| REQUIREMENT |
Please set down each line of the data again, unchanged.

| INFORMATION SHOWN |
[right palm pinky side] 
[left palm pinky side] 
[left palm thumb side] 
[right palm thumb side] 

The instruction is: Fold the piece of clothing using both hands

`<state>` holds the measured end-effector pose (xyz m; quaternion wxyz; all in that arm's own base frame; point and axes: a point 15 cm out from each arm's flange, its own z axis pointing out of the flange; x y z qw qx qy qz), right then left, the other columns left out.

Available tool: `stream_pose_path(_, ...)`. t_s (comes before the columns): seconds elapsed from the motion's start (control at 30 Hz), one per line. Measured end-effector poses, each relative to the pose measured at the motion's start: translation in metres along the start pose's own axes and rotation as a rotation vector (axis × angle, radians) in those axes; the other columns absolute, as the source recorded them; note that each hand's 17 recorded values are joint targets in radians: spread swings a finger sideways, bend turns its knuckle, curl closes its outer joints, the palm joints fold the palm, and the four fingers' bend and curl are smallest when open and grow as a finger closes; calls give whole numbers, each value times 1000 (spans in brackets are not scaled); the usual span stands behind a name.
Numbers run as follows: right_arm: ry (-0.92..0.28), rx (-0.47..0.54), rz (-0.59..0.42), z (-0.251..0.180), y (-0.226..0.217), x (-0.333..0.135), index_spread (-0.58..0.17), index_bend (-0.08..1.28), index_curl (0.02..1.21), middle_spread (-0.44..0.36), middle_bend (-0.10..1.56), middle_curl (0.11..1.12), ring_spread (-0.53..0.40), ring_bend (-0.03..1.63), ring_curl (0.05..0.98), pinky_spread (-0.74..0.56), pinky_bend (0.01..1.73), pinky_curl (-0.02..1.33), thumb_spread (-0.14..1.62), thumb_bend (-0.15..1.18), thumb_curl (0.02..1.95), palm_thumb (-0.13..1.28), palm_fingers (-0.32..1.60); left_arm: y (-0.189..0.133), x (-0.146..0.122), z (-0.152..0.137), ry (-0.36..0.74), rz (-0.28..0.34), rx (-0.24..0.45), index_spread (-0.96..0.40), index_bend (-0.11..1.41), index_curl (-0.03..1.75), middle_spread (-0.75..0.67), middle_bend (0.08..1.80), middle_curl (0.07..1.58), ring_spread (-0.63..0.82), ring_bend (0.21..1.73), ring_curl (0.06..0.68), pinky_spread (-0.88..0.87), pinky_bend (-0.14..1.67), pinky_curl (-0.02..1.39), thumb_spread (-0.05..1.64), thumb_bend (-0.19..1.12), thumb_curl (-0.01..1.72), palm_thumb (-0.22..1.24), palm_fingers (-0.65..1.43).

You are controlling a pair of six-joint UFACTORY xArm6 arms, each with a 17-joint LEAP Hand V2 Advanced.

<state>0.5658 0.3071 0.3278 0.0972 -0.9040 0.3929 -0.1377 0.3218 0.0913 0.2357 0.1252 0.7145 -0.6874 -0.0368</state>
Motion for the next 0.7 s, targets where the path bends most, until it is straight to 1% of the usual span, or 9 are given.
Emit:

| RESPONSE AREA |
[right palm pinky side] 
[left palm pinky side] 
[left palm thumb side] 
[right palm thumb side] 

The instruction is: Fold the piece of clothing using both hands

`<state>` holds the measured end-effector pose (xyz m; quaternion wxyz; all in that arm's own base frame; point and axes: a point 15 cm out from each arm's flange, its own z axis pointing out of the flange; x y z qw qx qy qz), right then left, the other columns left out.

Available tool: `stream_pose_path(_, ...)`. t_s (comes before the columns): seconds elapsed from the motion's start (control at 30 Hz), one per line. Measured end-effector poses, each relative to the pose measured at the motion's start: translation in metres along the start pose's own axes and rotation as a rotation vector (axis × angle, radians) in those axes; the other columns absolute, as the source recorded them; note that each hand's 17 recorded values are joint targets in radians: spread swings a finger sideways, bend turns its knuckle, curl closes its outer joints, the palm joints fold the palm, and the four fingers' bend and curl are smallest when open and grow as a finger closes; calls give whole numbers, each value times 1000 (spans in brackets are not scaled); the usual span stands behind a name.
Numbers run as follows: right_arm: ry (-0.92..0.28), rx (-0.47..0.54), rz (-0.59..0.42), z (-0.251..0.180), y (-0.226..0.217), x (-0.333..0.135), index_spread (-0.58..0.17), index_bend (-0.08..1.28), index_curl (0.02..1.21), middle_spread (-0.44..0.36), middle_bend (-0.10..1.56), middle_curl (0.11..1.12), ring_spread (-0.53..0.40), ring_bend (-0.03..1.63), ring_curl (0.05..0.98), pinky_spread (-0.74..0.56), pinky_bend (0.01..1.73), pinky_curl (-0.02..1.33), thumb_spread (-0.14..1.62), thumb_bend (-0.15..1.18), thumb_curl (0.02..1.95), palm_thumb (-0.13..1.28), palm_fingers (-0.32..1.60); left_arm: y (-0.189..0.133), x (-0.146..0.122), z (-0.152..0.137), ry (-0.36..0.74), rz (-0.28..0.34), rx (-0.24..0.45), index_spread (-0.96..0.40), index_bend (-0.11..1.41), index_curl (-0.03..1.75), middle_spread (-0.75..0.67), middle_bend (0.08..1.80), middle_curl (0.07..1.58), ring_spread (-0.63..0.82), ring_bend (0.21..1.73), ring_curl (0.06..0.68), pinky_spread (-0.88..0.87), pinky_bend (-0.14..1.67), pinky_curl (-0.02..1.39), thumb_spread (-0.05..1.64), thumb_bend (-0.19..1.12), thumb_curl (-0.01..1.72), palm_thumb (-0.22..1.24), palm_fingers (-0.65..1.43).

You are controlling a pair of six-joint UFACTORY xArm6 arms, each with a 17-joint LEAP Hand V2 Advanced.

<state>0.5658 0.3071 0.3278 0.0972 -0.9040 0.3929 -0.1377 0.3218 0.0913 0.2357 0.1252 0.7145 -0.6874 -0.0368</state>
Motion for the next 0.7 s, targets where the path bends most, until it is straight to 1% of the usual span, or 9 are given.
Emit:

The answer has nothing more to it.